ACTION ITEM: What is wanted is the line holding "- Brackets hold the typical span" and every later line through the end of the entries, set down exactly.

___ SOURCE MATERIAL

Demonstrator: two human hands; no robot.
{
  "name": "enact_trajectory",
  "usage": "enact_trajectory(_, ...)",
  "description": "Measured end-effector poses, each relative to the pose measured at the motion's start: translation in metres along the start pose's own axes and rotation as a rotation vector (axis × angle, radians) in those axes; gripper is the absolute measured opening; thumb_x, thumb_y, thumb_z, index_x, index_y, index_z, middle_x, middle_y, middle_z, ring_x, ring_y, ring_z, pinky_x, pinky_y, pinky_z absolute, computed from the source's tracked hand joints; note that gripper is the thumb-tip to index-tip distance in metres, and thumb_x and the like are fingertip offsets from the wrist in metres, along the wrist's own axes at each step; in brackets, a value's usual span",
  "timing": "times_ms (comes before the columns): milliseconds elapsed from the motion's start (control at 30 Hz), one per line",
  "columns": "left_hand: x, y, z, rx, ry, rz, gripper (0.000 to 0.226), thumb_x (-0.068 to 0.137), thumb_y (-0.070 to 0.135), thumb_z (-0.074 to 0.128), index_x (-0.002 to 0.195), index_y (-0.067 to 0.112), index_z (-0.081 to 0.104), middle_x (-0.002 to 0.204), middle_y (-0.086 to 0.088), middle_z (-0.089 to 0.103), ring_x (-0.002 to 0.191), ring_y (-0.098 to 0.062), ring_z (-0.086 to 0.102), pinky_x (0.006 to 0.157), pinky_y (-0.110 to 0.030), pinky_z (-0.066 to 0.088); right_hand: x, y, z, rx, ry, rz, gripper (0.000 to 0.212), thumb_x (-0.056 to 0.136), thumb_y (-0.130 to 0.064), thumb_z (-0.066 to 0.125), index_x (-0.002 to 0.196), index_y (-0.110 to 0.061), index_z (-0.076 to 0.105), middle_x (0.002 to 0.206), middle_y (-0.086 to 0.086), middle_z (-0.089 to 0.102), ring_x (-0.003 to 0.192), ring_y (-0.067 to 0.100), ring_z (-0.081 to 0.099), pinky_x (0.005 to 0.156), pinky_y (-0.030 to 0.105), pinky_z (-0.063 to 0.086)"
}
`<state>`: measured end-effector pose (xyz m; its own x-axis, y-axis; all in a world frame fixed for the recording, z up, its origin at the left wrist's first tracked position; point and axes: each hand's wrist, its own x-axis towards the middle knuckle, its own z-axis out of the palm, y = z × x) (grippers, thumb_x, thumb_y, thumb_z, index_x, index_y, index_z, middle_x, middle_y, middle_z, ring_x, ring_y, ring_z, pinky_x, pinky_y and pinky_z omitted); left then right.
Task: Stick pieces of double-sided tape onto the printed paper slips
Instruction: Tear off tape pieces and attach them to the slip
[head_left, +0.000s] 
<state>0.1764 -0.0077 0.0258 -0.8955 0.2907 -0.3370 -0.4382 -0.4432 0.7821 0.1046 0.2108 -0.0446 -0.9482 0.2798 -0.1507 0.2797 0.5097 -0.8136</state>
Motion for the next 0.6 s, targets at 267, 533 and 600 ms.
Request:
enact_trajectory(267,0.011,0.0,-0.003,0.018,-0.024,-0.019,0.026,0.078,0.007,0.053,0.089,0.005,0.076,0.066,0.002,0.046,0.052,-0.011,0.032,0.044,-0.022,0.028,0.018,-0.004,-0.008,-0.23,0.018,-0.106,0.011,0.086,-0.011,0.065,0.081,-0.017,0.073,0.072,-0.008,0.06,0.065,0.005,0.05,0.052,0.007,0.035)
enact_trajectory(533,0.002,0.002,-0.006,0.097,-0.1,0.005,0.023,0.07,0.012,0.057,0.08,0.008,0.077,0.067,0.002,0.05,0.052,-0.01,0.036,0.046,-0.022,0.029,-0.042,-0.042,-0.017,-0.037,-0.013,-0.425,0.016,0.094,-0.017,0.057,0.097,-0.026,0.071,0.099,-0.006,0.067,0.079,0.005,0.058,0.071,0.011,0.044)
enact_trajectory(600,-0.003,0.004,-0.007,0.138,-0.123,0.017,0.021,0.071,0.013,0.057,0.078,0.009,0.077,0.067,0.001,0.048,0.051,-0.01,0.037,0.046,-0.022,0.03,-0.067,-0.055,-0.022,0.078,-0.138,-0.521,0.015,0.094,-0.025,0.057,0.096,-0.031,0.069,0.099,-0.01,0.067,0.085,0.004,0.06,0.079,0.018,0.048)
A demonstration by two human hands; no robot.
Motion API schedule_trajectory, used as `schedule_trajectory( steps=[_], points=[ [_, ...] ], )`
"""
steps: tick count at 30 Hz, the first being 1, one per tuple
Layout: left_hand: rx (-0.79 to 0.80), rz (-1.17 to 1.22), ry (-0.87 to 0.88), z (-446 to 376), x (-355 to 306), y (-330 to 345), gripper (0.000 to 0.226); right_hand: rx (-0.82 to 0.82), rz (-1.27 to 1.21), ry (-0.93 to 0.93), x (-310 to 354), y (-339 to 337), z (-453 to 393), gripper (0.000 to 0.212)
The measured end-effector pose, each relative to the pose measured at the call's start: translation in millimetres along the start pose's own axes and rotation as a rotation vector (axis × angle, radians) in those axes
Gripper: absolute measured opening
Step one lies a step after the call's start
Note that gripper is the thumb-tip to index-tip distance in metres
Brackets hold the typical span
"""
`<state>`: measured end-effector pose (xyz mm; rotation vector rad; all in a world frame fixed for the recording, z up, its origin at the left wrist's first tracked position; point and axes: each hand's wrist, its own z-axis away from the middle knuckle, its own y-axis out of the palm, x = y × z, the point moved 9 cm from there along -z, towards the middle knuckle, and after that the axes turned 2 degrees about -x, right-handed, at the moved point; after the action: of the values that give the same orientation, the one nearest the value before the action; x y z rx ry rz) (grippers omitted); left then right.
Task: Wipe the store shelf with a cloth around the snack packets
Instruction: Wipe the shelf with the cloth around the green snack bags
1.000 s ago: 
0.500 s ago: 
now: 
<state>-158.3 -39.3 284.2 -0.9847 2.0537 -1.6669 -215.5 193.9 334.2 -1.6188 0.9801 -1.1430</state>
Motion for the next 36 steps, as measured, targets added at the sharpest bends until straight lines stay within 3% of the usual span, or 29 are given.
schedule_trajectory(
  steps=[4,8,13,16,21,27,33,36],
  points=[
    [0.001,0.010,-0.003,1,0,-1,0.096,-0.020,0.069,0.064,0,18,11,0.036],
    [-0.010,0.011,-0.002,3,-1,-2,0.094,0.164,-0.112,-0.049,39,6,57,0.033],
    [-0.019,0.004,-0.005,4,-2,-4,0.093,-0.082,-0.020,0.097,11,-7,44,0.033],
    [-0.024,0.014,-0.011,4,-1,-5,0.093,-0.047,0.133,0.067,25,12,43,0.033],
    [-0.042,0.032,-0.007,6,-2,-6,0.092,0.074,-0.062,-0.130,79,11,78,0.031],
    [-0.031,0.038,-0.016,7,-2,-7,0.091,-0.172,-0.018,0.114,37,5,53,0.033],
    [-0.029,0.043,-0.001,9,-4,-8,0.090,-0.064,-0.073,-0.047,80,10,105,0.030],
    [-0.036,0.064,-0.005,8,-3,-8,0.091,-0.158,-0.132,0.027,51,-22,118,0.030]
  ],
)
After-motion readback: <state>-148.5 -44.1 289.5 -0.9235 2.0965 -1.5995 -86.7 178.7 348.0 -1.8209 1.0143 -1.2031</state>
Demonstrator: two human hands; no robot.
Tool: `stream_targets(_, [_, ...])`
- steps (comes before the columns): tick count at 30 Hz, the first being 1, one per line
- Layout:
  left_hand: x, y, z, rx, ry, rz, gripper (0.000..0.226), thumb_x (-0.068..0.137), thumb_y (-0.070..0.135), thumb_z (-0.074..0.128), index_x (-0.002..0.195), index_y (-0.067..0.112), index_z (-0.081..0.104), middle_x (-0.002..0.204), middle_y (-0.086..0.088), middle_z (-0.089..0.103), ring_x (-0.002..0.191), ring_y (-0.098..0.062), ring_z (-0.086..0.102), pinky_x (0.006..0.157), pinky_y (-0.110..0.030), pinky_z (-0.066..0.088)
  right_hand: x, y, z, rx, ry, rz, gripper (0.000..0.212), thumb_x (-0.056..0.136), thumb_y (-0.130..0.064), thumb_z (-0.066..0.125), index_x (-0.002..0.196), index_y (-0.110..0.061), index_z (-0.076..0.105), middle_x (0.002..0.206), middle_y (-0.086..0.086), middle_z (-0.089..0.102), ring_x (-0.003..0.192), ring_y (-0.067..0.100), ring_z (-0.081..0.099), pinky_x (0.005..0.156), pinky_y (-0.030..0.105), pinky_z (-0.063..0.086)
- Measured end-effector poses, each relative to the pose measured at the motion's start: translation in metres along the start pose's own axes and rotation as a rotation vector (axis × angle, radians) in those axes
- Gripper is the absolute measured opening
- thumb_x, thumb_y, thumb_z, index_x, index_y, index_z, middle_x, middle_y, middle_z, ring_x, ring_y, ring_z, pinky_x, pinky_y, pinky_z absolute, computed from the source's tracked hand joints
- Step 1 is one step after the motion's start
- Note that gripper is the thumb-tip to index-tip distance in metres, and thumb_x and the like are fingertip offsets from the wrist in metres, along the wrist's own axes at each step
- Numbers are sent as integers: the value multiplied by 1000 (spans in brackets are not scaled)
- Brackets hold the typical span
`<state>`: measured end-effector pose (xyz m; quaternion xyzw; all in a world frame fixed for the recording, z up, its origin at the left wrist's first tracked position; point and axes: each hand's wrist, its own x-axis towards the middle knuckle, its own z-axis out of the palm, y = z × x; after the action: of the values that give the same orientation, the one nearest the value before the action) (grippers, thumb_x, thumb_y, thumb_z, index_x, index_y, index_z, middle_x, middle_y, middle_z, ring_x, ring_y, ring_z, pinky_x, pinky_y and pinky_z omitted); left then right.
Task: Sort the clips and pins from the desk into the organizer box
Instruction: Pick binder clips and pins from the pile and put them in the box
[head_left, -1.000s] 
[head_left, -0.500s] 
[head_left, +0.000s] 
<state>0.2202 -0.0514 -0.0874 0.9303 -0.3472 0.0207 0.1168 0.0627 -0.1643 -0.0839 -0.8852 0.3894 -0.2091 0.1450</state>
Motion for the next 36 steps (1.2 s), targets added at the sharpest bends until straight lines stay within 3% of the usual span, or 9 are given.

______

WRITTEN RESPONSE:
- Brackets hold the typical span
`<state>`: measured end-effector pose (xyz m; quaternion xyzw; all in a world frame fixed for the recording, z up, its origin at the left wrist's first tracked position; point and axes: each hand's wrist, its own x-axis towards the middle knuckle, its own z-axis out of the palm, y = z × x; after the action: of the values that give the same orientation, the one nearest the value before the action) (grippers, thumb_x, thumb_y, thumb_z, index_x, index_y, index_z, middle_x, middle_y, middle_z, ring_x, ring_y, ring_z, pinky_x, pinky_y and pinky_z omitted); left then right.
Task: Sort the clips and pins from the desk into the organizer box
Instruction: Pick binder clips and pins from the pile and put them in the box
[head_left, -1.000s] 
[head_left, -0.500s] 
[head_left, +0.000s] 
<state>0.2202 -0.0514 -0.0874 0.9303 -0.3472 0.0207 0.1168 0.0627 -0.1643 -0.0839 -0.8852 0.3894 -0.2091 0.1450</state>
Motion for the next 36 steps (1.2 s), targets added at the sharpest bends until straight lines stay within 3% of the usual span, or 9 are given.

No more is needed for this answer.